#### [Directions for this task]
In this exercise, print only the lines from the line with "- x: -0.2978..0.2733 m" to the last line of the data below, inclusive. Any pictures should be left out.
--- START ---
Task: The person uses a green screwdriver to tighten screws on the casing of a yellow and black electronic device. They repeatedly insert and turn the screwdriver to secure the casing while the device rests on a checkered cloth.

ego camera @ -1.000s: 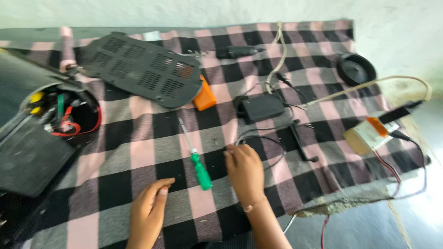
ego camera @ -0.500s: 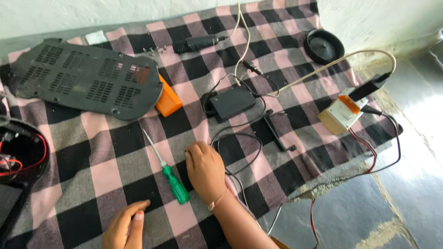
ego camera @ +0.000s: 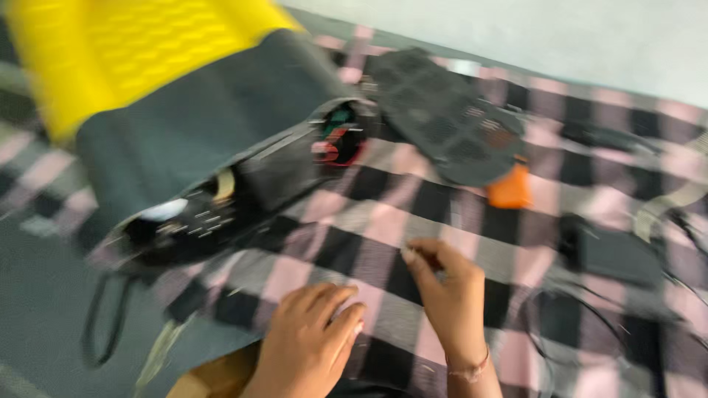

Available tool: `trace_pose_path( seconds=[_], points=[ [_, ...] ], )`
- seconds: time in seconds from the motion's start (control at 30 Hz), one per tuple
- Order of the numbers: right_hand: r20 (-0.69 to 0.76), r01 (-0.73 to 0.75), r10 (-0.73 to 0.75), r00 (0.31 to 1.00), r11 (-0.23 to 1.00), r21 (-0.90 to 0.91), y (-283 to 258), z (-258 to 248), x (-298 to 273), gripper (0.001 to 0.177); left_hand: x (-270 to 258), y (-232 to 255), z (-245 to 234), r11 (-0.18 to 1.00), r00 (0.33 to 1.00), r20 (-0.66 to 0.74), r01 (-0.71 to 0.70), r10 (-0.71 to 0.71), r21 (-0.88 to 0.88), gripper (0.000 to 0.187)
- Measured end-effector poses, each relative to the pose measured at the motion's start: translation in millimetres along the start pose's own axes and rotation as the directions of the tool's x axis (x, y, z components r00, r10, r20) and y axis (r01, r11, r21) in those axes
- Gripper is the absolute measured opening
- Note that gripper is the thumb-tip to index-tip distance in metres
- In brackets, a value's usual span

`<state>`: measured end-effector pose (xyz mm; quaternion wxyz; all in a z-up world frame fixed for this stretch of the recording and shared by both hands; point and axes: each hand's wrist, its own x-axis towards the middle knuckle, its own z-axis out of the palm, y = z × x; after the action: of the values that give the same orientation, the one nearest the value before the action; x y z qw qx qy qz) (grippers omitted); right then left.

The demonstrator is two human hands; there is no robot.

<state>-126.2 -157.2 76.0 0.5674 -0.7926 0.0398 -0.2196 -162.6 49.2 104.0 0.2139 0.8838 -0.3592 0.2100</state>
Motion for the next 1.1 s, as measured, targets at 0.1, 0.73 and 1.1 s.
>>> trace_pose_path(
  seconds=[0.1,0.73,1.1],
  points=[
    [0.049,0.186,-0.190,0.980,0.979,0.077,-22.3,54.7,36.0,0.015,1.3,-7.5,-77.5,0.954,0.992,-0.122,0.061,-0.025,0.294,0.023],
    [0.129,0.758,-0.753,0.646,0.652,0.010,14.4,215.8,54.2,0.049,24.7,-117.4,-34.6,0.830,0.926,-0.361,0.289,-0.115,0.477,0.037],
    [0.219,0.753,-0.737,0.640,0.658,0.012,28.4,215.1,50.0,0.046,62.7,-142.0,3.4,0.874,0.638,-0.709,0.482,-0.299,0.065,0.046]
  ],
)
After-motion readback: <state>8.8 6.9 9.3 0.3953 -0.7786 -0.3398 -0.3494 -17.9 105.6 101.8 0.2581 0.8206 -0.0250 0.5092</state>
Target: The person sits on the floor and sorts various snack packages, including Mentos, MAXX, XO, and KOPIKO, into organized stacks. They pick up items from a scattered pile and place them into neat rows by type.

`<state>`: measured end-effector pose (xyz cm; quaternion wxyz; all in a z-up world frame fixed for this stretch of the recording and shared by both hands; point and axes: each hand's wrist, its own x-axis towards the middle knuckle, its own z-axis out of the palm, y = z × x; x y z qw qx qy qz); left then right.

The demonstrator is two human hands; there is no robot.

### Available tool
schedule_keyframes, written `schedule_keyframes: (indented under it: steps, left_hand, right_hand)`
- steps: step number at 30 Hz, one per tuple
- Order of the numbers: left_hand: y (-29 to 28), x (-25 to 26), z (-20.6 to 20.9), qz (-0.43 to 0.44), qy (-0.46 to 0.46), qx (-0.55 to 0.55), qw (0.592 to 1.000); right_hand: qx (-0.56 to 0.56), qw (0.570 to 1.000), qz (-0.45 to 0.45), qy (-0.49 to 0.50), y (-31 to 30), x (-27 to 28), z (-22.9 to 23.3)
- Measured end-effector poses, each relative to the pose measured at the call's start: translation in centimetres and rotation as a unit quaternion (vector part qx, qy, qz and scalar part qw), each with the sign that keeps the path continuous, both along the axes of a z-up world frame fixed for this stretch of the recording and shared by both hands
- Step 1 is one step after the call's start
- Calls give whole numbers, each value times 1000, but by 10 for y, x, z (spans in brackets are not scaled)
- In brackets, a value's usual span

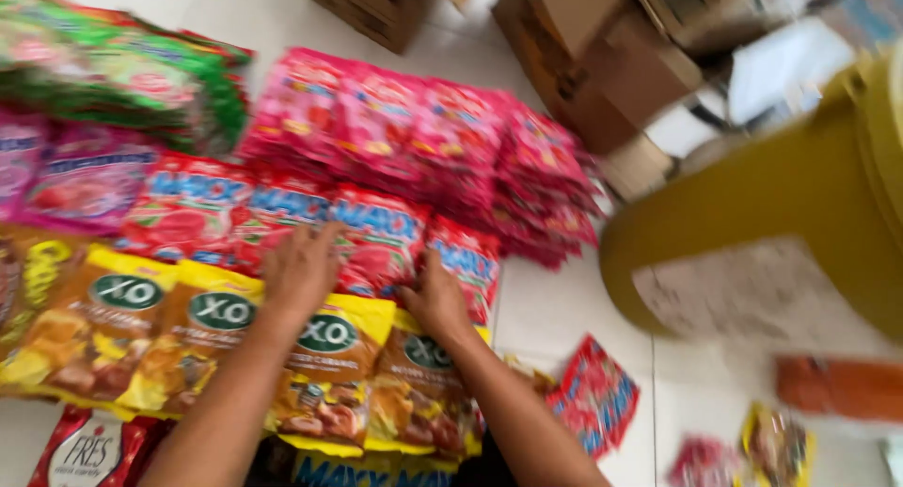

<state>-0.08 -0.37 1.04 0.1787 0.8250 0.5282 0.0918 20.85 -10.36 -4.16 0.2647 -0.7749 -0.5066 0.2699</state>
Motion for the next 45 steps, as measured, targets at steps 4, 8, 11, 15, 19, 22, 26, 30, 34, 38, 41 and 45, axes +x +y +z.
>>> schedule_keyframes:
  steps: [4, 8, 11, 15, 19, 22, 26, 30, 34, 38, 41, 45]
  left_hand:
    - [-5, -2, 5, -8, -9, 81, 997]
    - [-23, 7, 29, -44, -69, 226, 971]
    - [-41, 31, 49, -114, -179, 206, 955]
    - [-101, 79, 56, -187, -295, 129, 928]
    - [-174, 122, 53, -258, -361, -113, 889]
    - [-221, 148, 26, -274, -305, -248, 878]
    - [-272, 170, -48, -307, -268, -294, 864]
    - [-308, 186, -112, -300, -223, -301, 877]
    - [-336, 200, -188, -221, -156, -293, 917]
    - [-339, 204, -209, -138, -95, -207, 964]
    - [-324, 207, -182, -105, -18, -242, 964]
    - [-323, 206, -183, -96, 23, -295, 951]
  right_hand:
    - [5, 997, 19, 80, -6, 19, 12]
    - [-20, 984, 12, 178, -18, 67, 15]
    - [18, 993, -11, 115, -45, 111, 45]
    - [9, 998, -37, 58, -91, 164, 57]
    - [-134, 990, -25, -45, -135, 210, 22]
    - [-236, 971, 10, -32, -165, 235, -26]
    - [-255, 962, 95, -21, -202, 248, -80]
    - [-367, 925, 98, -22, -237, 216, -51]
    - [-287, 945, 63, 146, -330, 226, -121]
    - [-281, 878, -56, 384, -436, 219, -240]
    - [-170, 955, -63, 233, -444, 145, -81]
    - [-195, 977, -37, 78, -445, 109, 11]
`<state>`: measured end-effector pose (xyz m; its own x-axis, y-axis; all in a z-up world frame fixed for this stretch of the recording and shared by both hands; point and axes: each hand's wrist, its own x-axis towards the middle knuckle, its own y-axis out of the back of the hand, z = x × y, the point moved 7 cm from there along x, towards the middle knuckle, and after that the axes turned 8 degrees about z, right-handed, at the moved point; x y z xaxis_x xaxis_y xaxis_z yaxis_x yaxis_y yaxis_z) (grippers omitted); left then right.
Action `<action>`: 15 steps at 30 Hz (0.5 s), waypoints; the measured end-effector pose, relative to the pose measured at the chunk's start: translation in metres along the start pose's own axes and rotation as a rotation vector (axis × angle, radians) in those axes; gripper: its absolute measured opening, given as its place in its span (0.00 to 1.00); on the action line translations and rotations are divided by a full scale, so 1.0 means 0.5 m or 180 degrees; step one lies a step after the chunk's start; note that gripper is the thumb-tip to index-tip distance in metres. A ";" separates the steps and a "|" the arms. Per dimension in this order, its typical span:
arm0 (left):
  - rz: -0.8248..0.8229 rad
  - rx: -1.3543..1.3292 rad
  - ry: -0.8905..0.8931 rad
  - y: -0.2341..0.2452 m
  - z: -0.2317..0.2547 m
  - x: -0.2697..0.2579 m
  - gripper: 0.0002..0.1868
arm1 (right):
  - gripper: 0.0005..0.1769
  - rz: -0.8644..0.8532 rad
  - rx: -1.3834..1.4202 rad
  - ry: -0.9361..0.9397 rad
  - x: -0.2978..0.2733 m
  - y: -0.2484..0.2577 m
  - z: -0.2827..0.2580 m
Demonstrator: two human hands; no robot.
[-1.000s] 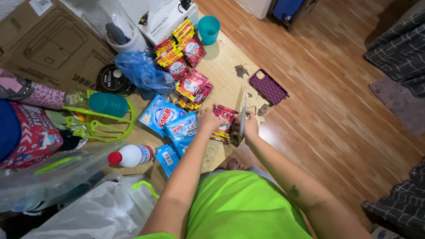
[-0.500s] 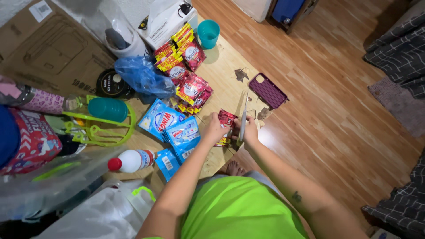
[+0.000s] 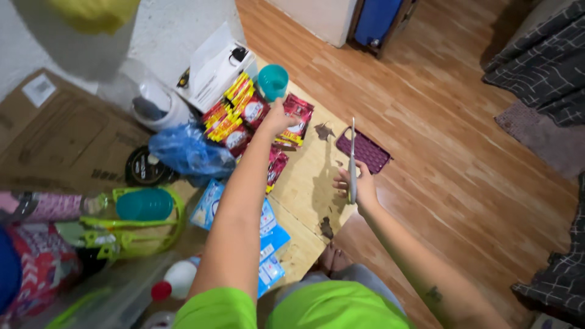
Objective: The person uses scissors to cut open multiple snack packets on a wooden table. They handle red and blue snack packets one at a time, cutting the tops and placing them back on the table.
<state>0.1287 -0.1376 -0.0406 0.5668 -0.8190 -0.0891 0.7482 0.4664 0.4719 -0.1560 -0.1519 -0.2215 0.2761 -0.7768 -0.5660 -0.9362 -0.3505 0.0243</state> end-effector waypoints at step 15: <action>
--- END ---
#### [Answer]
  - x: -0.2978..0.2733 m
  - y: -0.2484..0.2577 m
  - z: -0.2827..0.2580 m
Demonstrator: two human hands; no robot.
[-1.000s] 
[-0.500s] 
[+0.000s] 
Objective: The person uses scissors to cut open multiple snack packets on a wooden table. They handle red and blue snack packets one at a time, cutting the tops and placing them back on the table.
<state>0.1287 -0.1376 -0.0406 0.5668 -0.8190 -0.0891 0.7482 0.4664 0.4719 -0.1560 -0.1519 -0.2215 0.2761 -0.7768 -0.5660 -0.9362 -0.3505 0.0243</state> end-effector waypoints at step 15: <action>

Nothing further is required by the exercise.